TASK ITEM => From the entries that follow, report every line in which "front" occurs.

RECORDED INFORMATION =>
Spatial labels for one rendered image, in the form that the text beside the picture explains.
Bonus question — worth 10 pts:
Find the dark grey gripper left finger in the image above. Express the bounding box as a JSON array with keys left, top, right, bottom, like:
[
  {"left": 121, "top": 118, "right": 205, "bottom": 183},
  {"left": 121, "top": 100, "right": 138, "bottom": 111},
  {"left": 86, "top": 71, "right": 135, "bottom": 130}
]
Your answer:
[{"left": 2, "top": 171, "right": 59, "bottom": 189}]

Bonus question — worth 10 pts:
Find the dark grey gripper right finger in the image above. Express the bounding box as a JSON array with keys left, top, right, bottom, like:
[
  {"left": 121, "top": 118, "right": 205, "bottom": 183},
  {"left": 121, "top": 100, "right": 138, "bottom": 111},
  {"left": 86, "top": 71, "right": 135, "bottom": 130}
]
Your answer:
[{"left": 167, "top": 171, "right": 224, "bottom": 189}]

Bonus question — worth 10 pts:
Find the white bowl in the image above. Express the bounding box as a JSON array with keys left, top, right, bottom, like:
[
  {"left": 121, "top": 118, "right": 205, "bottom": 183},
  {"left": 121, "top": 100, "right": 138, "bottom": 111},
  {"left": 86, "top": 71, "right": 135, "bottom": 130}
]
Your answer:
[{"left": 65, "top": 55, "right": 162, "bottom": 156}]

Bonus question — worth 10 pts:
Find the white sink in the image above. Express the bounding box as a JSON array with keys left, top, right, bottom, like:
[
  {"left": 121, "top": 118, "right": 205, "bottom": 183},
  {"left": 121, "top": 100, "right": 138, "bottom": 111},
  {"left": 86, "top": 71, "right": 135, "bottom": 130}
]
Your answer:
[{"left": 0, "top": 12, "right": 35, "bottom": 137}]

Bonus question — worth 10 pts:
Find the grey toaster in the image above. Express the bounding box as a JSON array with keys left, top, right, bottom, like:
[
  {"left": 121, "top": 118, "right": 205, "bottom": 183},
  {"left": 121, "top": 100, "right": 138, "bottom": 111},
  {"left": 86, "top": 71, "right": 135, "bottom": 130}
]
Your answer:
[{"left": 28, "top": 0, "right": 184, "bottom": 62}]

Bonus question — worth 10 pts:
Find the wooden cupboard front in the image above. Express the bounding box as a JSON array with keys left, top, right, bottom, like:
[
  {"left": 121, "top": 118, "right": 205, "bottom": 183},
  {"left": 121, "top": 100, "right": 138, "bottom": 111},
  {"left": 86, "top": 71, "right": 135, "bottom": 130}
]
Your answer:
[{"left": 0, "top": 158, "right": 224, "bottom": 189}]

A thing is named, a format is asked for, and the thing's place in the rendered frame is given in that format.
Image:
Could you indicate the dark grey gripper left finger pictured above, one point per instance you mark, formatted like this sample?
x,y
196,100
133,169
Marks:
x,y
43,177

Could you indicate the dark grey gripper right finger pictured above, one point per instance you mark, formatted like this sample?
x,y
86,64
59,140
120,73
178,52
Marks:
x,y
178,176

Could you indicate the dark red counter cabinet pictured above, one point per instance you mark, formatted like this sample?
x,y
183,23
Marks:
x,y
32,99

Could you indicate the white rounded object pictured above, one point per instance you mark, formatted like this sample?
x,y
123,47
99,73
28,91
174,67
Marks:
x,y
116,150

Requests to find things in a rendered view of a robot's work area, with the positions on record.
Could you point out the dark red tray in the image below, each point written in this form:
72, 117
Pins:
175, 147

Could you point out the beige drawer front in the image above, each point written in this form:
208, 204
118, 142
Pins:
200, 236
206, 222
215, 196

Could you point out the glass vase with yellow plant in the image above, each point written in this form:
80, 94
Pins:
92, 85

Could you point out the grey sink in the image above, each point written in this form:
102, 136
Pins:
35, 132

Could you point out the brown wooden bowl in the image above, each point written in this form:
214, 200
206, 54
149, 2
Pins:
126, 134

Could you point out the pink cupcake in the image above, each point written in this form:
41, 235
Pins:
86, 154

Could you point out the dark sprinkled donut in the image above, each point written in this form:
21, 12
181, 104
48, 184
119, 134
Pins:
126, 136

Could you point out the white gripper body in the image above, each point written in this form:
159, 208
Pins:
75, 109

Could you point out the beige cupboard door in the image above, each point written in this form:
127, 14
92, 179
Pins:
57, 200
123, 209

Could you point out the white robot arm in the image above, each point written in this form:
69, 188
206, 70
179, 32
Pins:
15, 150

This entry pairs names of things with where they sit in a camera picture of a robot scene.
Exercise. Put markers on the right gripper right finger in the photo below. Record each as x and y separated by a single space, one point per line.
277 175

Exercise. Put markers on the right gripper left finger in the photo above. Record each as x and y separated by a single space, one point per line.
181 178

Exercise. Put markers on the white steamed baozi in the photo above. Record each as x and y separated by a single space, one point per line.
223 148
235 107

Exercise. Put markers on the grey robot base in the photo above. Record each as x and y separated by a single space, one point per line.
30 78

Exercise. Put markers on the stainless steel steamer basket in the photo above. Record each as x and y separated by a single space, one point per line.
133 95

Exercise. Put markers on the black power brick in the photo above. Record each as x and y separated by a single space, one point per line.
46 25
==
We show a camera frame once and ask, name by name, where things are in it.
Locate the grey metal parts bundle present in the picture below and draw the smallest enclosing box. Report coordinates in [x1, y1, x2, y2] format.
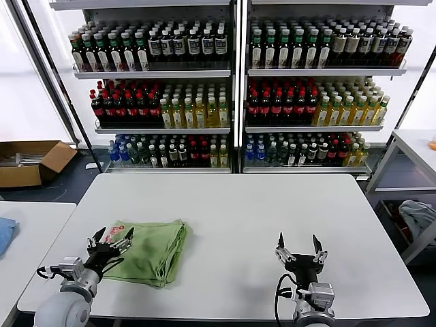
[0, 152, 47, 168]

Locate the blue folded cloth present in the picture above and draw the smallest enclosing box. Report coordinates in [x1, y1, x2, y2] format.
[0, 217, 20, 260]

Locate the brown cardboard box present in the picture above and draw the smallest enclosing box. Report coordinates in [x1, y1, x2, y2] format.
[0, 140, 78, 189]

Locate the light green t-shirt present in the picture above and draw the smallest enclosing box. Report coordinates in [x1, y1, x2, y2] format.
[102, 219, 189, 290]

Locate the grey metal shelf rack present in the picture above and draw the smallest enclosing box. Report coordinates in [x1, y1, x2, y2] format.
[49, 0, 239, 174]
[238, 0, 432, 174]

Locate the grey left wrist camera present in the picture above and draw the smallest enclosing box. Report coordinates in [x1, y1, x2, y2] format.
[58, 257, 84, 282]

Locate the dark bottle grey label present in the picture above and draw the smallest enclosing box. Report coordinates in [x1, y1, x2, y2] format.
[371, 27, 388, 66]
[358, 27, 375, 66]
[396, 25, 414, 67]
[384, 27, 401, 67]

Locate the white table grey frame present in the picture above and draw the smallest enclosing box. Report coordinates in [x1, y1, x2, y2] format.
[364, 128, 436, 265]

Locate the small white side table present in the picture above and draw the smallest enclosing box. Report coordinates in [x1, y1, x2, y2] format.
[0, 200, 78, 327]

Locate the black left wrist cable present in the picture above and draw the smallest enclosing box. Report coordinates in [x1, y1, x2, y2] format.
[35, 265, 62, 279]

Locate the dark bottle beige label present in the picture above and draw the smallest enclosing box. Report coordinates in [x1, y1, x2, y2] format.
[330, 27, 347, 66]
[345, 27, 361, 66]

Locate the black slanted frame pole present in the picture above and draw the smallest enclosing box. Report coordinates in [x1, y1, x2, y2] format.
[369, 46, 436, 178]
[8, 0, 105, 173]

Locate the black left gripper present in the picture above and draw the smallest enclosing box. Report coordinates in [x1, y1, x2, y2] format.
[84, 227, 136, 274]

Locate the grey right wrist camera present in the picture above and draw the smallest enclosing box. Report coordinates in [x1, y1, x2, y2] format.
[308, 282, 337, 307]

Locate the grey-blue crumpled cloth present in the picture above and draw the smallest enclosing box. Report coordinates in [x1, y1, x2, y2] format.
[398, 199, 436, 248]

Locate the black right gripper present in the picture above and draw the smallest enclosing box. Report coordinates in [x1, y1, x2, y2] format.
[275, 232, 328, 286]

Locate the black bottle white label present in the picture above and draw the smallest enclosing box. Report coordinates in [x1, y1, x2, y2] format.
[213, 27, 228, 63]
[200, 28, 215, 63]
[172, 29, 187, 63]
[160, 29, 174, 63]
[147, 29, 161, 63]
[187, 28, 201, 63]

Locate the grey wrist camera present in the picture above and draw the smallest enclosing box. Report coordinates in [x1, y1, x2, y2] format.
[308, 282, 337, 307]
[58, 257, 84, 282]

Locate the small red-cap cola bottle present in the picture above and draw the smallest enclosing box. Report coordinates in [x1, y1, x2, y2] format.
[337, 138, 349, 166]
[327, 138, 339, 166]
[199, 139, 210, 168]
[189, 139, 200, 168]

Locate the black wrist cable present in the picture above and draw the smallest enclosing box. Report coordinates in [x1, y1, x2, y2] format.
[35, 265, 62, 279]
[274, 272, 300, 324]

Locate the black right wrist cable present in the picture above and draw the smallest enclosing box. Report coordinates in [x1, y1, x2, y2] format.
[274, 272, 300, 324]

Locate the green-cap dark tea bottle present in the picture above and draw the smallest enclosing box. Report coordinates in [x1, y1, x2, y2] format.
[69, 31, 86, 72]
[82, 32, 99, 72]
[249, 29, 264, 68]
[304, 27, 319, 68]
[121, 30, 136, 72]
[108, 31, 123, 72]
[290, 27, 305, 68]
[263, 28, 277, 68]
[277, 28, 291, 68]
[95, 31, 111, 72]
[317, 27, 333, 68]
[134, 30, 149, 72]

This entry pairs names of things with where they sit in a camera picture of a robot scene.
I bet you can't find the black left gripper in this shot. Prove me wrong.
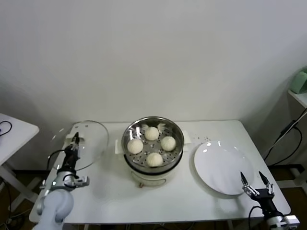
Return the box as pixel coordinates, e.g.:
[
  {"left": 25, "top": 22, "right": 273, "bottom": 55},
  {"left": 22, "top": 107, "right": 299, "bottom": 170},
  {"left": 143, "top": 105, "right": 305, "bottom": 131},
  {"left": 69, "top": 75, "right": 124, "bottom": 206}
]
---
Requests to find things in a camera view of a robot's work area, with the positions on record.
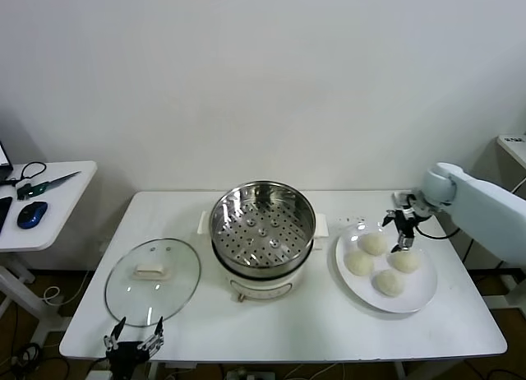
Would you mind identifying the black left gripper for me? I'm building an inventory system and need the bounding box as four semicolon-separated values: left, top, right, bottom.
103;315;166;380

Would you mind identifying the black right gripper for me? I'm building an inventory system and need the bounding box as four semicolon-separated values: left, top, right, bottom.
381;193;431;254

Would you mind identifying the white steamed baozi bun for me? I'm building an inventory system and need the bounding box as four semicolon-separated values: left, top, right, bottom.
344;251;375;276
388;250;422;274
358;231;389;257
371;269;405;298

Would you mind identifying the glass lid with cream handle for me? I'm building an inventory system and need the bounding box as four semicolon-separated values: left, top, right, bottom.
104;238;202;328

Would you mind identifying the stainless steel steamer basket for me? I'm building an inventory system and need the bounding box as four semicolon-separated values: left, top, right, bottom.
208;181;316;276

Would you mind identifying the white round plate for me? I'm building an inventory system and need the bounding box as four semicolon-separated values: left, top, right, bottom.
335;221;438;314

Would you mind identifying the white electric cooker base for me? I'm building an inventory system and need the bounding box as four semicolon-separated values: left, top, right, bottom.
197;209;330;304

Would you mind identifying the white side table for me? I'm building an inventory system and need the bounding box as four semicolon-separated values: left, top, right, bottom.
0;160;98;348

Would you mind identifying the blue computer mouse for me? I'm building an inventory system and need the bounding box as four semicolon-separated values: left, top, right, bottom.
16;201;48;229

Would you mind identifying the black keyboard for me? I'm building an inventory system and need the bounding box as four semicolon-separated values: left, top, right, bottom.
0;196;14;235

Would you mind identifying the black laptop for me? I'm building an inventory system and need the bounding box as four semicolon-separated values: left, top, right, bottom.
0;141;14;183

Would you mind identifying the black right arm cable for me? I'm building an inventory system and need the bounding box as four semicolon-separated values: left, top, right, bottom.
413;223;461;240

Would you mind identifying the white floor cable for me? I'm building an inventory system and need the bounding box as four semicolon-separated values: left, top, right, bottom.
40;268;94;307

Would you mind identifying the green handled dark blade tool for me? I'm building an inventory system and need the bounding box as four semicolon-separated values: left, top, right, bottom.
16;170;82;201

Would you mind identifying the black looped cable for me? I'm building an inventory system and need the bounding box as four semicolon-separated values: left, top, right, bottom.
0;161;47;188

WRITTEN REPLY =>
Find the wooden cupboard front in the image above. Express the bounding box as a JSON array with keys left, top, right, bottom, like:
Could you point out the beige drawer front in the image above, each point written in this form:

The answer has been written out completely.